▶ **Exercise**:
Repeat the lines below exactly as written, please, from the line with "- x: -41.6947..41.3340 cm" to the line with "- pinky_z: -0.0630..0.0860", both lines included, and no others.
Source records START
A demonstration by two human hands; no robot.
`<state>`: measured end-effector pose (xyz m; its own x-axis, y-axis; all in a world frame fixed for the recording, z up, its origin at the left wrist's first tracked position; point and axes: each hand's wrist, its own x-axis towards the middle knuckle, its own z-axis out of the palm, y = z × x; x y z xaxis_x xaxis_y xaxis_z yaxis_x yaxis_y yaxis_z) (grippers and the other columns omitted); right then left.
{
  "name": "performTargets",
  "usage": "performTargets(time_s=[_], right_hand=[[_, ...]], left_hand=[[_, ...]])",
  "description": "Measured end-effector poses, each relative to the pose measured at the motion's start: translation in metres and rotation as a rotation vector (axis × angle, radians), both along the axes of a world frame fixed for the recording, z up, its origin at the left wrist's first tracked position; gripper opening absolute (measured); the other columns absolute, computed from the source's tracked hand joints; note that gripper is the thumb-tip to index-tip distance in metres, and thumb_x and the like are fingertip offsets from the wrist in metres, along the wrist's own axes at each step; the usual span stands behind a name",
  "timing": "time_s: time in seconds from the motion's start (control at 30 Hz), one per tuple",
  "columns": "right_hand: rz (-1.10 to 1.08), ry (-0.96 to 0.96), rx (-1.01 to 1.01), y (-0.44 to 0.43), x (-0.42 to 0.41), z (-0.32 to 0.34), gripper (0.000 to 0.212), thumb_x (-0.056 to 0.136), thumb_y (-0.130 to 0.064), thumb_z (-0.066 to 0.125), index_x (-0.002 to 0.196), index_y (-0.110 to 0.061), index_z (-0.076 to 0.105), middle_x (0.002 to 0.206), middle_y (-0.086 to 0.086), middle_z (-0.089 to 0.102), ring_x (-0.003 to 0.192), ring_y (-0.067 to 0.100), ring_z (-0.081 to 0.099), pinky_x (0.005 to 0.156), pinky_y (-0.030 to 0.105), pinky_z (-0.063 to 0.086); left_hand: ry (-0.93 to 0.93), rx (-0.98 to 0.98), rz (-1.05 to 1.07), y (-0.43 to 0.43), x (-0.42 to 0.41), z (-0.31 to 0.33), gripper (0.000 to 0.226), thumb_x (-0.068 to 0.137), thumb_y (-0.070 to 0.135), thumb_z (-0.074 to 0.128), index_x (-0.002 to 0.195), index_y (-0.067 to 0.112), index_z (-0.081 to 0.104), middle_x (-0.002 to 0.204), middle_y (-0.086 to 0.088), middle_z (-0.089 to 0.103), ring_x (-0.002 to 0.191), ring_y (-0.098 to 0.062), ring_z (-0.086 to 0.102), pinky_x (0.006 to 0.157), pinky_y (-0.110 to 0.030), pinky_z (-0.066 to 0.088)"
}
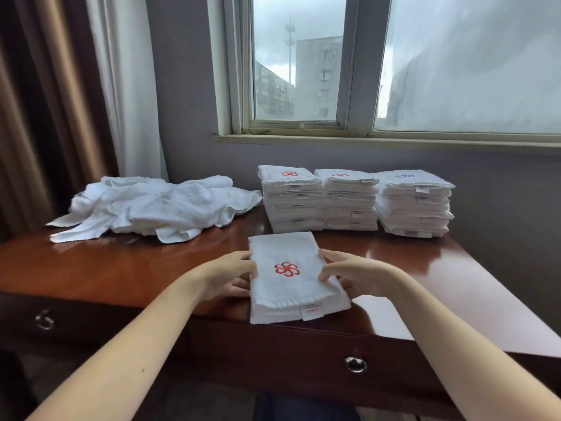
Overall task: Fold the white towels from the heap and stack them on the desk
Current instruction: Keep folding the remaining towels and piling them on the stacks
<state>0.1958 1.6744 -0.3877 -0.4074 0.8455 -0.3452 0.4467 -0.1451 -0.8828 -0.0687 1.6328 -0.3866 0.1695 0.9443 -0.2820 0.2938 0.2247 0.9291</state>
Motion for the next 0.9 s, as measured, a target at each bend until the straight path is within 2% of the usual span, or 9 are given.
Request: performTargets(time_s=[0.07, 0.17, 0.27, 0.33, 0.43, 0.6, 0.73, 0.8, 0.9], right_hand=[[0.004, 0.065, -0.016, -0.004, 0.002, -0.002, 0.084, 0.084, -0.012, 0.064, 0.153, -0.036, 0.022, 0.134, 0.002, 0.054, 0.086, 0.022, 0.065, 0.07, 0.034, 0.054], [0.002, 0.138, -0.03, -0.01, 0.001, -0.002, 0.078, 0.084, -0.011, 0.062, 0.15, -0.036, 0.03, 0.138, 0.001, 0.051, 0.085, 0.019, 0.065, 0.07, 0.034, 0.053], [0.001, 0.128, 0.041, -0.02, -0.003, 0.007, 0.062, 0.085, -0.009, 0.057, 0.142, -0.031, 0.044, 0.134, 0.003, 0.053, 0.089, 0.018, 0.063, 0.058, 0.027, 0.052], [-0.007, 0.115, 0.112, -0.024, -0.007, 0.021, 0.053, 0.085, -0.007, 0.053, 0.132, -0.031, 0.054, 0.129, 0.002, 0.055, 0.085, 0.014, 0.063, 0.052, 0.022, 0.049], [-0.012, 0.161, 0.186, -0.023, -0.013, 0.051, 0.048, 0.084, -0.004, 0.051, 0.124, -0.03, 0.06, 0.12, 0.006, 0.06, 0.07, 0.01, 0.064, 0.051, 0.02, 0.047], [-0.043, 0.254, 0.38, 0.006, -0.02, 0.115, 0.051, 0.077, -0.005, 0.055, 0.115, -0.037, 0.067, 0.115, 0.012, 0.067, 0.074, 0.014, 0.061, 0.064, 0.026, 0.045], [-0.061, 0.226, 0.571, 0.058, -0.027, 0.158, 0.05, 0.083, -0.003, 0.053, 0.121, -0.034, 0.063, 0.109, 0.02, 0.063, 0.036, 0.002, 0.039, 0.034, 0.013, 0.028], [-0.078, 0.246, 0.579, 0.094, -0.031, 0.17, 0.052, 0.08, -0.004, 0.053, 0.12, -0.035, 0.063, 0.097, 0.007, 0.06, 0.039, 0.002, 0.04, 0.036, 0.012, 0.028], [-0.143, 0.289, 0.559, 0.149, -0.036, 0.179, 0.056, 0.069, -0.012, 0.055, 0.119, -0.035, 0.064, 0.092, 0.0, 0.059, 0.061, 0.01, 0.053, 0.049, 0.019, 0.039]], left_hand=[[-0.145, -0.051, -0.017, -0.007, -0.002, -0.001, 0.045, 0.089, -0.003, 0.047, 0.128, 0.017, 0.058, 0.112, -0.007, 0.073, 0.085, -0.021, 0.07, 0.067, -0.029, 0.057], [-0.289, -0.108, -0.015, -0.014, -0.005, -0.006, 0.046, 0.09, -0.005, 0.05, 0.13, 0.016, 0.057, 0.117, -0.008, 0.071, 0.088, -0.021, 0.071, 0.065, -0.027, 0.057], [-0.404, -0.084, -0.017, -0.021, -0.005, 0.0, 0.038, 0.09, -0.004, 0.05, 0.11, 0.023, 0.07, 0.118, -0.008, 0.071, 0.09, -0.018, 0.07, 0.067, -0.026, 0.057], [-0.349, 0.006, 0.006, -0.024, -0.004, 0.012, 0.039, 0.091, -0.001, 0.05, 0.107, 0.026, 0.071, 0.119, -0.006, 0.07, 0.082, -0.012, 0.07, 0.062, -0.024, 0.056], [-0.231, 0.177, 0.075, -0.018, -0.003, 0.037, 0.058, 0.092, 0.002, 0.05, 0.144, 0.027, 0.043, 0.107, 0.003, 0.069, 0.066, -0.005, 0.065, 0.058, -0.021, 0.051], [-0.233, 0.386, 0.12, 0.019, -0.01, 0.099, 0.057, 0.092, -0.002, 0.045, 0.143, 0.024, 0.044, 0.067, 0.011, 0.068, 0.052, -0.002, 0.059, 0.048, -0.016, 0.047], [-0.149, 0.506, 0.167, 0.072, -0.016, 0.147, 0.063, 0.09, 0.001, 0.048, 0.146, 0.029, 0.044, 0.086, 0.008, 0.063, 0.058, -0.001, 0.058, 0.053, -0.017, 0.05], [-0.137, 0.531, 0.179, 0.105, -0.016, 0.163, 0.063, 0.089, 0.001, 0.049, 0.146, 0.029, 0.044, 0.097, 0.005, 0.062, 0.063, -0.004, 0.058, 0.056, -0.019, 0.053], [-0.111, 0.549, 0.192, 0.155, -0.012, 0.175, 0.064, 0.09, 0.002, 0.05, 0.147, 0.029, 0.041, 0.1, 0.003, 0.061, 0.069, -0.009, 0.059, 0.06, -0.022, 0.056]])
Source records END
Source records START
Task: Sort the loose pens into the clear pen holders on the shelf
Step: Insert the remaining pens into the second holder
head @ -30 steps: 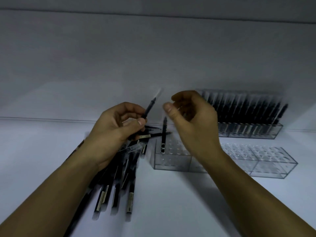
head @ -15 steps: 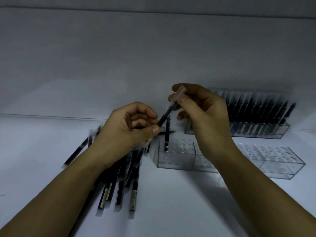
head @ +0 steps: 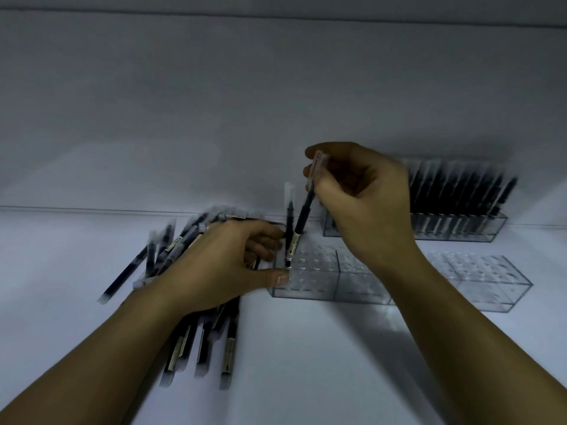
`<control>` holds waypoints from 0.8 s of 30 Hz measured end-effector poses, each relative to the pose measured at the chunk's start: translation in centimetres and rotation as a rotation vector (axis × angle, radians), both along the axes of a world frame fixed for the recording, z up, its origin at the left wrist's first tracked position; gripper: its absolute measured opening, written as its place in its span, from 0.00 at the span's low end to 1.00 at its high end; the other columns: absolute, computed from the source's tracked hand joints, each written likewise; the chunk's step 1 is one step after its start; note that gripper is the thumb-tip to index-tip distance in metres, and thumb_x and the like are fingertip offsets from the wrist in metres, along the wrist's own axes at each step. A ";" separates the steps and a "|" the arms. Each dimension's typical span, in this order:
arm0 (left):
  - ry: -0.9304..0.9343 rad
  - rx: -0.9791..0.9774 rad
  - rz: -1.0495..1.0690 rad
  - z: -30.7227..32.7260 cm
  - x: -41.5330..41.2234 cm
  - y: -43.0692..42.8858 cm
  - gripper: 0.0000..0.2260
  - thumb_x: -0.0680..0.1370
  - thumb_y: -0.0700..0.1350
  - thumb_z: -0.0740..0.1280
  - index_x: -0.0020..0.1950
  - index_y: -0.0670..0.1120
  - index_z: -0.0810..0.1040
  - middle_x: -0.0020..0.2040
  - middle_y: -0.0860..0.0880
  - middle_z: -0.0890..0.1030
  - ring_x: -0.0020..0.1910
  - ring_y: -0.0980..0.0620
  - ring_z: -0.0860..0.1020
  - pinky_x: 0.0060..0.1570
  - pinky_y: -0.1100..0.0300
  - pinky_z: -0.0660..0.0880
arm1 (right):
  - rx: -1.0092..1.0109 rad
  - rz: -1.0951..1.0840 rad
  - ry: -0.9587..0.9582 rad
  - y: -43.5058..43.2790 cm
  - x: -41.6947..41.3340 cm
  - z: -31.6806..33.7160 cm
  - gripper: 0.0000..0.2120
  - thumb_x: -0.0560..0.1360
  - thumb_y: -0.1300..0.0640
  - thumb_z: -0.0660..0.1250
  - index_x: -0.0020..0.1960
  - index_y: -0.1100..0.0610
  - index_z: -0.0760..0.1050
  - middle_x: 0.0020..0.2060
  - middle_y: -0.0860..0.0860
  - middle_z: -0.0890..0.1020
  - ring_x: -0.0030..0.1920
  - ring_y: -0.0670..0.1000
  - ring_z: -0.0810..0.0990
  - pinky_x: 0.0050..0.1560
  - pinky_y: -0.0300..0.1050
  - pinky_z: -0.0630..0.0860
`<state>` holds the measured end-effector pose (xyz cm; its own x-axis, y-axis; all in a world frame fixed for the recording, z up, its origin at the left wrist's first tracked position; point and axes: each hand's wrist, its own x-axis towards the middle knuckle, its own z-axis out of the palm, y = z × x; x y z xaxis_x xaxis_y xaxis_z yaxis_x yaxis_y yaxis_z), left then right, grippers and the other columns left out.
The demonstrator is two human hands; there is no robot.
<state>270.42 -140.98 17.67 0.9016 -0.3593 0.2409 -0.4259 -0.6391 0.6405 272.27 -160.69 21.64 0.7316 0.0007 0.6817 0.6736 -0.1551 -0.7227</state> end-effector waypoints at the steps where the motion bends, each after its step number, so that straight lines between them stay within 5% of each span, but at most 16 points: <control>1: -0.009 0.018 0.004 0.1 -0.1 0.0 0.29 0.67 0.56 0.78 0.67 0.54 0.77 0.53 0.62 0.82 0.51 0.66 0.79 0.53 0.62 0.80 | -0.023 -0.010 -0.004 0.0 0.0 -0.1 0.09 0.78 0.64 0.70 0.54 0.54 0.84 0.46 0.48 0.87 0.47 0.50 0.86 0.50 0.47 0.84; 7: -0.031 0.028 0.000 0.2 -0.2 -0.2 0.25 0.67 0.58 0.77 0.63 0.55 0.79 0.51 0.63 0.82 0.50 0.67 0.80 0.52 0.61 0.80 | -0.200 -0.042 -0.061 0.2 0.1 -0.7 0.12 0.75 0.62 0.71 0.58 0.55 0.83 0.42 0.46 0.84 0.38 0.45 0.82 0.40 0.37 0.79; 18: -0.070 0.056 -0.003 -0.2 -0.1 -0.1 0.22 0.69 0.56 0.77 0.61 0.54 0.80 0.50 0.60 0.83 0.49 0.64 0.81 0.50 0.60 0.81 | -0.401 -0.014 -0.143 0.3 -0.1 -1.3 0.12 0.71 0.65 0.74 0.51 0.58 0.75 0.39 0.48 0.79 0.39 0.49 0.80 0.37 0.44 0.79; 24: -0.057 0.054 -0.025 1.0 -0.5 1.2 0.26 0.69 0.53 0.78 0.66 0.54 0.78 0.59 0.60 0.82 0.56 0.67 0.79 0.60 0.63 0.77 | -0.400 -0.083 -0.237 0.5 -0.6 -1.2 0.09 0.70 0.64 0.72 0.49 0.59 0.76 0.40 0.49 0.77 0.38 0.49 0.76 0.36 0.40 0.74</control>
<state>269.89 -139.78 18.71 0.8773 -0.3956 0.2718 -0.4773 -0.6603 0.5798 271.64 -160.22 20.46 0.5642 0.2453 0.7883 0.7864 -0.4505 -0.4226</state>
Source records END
▶ **Answer to the problem**:
  - x: -41.6947..41.3340 cm
  - z: -31.6806..33.7160 cm
  - gripper: 0.0000..0.2120
  - thumb_x: -0.0560..0.1360
  - thumb_y: -0.1300..0.0640
  - thumb_z: -0.0660..0.1250
  - index_x: -0.0020..0.1960
  - index_y: -0.1100..0.0610
  - index_z: -0.0760..0.1050
  - middle_x: 0.0020..0.2060
  - middle_y: -0.0860..0.0860
  - middle_z: -0.0890..0.1020
  - ring_x: -0.0030..0.1920
  - ring_y: -0.0670..0.1000
  - ring_z: -0.0810..0.0990
  - pinky_x: 0.0050..0.1560
  - pinky_y: -0.0300..0.1050
  - pinky_z: -0.0630..0.0860

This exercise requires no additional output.